▶ **TASK PROMPT**
Pull every "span" line out of the data below.

▶ **RECORDED INFORMATION**
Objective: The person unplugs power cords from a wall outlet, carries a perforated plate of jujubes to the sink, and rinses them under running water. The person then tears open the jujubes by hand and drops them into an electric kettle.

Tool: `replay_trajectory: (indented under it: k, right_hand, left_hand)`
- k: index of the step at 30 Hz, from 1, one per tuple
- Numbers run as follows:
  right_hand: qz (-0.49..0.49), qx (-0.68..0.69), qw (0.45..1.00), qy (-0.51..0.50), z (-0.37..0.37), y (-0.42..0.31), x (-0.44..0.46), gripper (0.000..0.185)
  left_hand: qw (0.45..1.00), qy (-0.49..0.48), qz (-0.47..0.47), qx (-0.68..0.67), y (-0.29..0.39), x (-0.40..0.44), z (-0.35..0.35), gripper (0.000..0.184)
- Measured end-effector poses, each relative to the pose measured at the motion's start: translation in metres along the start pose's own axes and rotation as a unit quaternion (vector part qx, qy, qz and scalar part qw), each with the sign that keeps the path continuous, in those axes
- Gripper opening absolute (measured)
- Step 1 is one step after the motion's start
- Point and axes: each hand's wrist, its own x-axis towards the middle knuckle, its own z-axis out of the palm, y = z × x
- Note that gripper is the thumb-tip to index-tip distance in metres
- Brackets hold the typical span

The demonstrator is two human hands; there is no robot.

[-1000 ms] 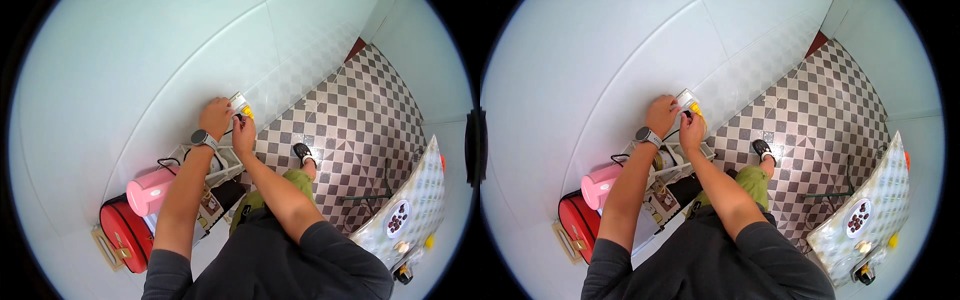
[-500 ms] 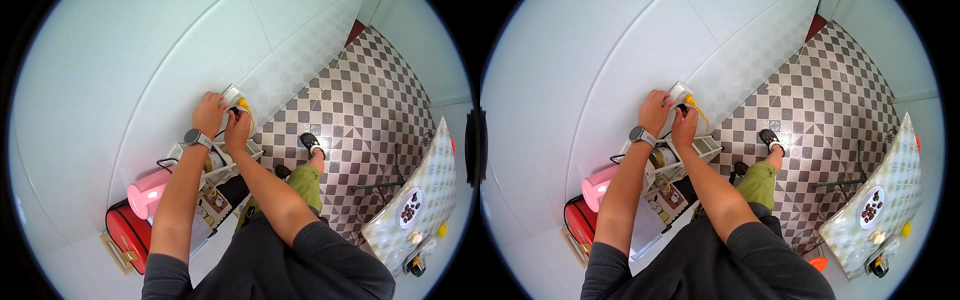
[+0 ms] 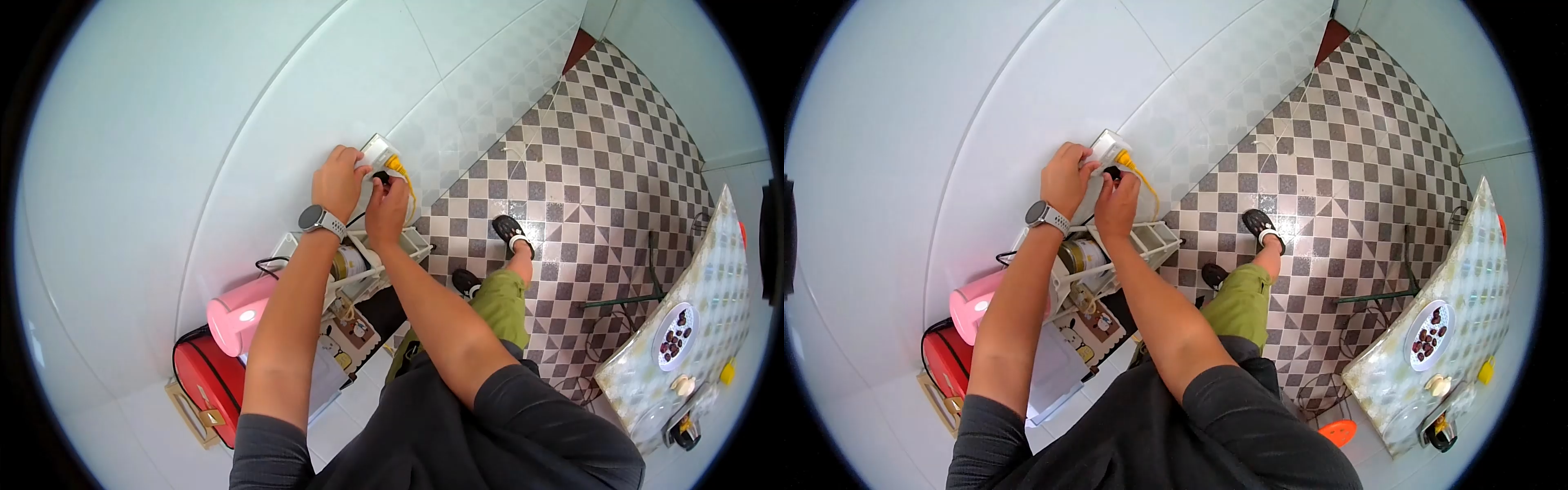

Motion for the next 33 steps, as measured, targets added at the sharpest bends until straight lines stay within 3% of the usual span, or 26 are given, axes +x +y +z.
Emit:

▶ **COMPLETED TASK**
- Brackets hold the typical span
Motion for the next 33 steps, as measured, targets added at the sharpest bends until straight lines stay within 3% of the usual span, or 26 are given, axes +x +y +z.

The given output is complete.